All of these strategies come straight from Dale Carnegie’s book, “How to Stop Worrying and Start Living”. His techniques can be applied to business or personal life and I use them religiously.
Live in ‘day-tight’ compartments
I basically only try to think about what’s right in front of me. At this juncture, all my stress lies ahead, it’s not so much about the past, but focusing on either robs you of today. It robs today of its beauty, fun and energy. You can’t be good at what you’re doing today if you’re fretting over past mistakes or thinking incessantly about what’s to come.
Use the following 3 step process:
Ask yourself, “What is the worst that can possibly happen?”
Prepare to accept the worst.
Try to improve on the worst
This is a great technique. I’ve actually sat down and thought through this with each of the areas I’m struggling in. With delivery, the ultimate worst that could happen is that my baby or I wouldn’t live.
Now truly, there’s no reason to believe that will happen nor can I really accept it (at least right now), so barring that, the worst that could happen is that we wouldn’t make it to the hospital. I have accepted that as a possibility. And, we’ve got a decent contingency plan in place to cope. (And really…it would make for one hell of a story for you read about later, wouldn’t it?)
With the post-baby fears, the worst that could happen is that I’d have a very sick or colicky baby. This is a potential reality all new moms have to accept. The only way I can improve on this situation is to remember that my #1 job as the mother of a newborn is that baby. Yes, I have two other kids, but I’ll have to get good at offloading them to friends and other family if my baby is really struggling. It will be quite the ride, but we really are so loved and we’ll figure it all out.
Use the law of averages to outlaw your worries
This is another useful and rational principle. Basically, there are many ways that labor can start. While the chances are decent that my water could break at home, how likely is it that we won’t make it to the hospital? (There are not THAT many stories of women delivering babies on the side of the road.) The point of this principle is that we tend to get really focused on that worst case scenario, which is usually one of the unlikeliest outcomes. We end up exerting a lot of energy worrying and fretting about things that are likely to never pass.
It’s also a solid reminder that our thoughts carry energy. Thinking about only the worst case scenario all the time creates a whirlwind of negativity. Changing our thoughts to productive, positive thoughts is a challenge, but one worth pursuing.
Yep. Mr. Carnegie has this in his timeless book. It’s one of the pillars of my sanity at this point. God brought me to this place and He’ll carry me through it. (Oh and I know that I can’t put this all on God. I know how babies are made. A fun night away in Fargo is all it took and while it wasn’t planned or on my radar at all, it happened because we let it.)

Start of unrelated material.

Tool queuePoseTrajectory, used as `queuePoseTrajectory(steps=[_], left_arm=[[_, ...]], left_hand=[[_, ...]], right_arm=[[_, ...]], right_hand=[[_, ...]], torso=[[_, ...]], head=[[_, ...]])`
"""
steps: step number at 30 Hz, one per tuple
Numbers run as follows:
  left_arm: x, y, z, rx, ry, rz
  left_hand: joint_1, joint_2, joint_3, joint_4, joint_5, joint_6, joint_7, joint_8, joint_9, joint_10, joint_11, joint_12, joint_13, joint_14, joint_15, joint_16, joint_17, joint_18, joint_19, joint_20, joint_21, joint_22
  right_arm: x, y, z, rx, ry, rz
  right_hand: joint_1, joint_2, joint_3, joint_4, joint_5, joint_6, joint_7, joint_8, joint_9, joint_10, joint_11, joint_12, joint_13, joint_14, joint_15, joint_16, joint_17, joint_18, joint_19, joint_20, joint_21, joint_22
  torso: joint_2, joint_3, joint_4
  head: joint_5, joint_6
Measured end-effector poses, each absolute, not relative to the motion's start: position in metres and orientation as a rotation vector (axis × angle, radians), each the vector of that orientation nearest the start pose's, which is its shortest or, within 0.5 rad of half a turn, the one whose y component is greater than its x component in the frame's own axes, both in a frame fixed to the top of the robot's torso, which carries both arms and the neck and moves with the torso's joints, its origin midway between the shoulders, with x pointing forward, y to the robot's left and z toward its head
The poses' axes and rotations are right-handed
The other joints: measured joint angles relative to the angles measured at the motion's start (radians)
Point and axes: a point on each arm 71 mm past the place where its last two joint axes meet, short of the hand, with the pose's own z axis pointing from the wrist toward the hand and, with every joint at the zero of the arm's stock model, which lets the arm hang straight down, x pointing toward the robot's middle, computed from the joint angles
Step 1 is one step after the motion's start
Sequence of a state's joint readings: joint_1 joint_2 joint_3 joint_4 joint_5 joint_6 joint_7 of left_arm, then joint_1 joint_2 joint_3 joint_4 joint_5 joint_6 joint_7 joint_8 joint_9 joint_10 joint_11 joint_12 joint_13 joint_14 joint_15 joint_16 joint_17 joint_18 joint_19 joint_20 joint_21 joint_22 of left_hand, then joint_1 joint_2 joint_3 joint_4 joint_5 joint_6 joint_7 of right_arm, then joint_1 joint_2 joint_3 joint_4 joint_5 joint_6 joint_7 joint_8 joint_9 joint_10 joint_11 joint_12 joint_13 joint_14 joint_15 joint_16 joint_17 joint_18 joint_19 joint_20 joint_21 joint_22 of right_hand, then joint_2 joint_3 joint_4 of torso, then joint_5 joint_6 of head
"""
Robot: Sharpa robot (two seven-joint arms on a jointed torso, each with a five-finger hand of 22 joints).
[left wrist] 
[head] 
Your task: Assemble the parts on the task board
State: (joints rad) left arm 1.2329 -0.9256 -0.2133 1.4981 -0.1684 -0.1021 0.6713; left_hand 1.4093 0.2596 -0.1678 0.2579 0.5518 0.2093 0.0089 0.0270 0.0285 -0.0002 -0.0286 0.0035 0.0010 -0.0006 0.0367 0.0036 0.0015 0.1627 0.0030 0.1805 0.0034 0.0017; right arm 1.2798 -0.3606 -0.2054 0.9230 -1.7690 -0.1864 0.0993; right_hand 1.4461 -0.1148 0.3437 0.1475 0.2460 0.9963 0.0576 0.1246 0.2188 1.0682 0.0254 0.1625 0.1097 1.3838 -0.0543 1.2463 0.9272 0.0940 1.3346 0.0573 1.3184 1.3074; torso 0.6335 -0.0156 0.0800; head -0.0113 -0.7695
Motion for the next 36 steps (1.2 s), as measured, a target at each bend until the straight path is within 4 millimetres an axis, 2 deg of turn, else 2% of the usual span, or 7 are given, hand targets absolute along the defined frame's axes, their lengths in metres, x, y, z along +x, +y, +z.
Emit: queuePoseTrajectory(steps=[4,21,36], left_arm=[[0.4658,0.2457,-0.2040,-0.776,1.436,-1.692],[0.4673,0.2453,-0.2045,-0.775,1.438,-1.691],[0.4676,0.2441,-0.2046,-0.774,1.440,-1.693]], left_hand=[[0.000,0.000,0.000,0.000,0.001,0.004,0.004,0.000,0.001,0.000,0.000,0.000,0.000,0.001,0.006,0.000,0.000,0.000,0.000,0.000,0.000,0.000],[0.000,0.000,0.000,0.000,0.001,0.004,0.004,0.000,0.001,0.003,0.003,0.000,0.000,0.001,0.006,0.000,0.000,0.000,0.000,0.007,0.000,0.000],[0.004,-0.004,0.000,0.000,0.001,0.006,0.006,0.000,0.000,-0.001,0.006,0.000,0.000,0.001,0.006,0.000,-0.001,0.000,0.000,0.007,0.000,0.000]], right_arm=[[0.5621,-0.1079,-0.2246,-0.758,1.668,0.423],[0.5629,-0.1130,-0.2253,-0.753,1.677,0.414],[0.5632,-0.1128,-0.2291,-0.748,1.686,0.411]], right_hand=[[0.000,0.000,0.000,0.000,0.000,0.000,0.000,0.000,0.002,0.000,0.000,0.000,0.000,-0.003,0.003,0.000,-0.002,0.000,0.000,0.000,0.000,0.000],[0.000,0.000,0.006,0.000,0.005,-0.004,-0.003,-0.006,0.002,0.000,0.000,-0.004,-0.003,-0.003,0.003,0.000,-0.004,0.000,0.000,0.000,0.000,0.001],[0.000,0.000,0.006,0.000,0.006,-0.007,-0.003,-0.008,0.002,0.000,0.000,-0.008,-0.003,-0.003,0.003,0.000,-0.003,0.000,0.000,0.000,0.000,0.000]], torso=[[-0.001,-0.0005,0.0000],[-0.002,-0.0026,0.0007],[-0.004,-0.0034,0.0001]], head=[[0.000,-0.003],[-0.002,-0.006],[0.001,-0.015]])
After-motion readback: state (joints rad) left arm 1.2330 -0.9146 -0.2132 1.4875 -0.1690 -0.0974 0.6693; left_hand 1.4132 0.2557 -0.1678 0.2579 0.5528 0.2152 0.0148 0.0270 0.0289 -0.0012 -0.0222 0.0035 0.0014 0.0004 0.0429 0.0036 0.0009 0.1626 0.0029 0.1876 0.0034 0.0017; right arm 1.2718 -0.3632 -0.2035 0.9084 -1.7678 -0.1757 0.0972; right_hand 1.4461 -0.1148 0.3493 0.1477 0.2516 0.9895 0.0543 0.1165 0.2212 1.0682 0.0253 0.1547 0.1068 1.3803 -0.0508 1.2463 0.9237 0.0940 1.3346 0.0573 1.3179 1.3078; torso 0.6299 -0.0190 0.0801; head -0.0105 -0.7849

Through prayer, I also ask to be reminded of the incredible blessings babies bring. The truth is, I’ve never been a good ‘newborn’ mom. I love it when they get to about 4 months. Rock throwing can commence at any time.
I seriously just never did that well with infants and don’t even start me on the topic of nursing. (I’m sure I’ll share the full scope of this once we’re in the throes again, but needless to say, it’s not pretty.)
So, I’m praying for strength. I’m praying for support. I’m praying for peace. I’m praying for confidence. I’m praying.
In the end, this will all be as it’s meant to be. I just have to roll with it. The other side contains blessings and further lessons that at this point, I can’t even comprehend.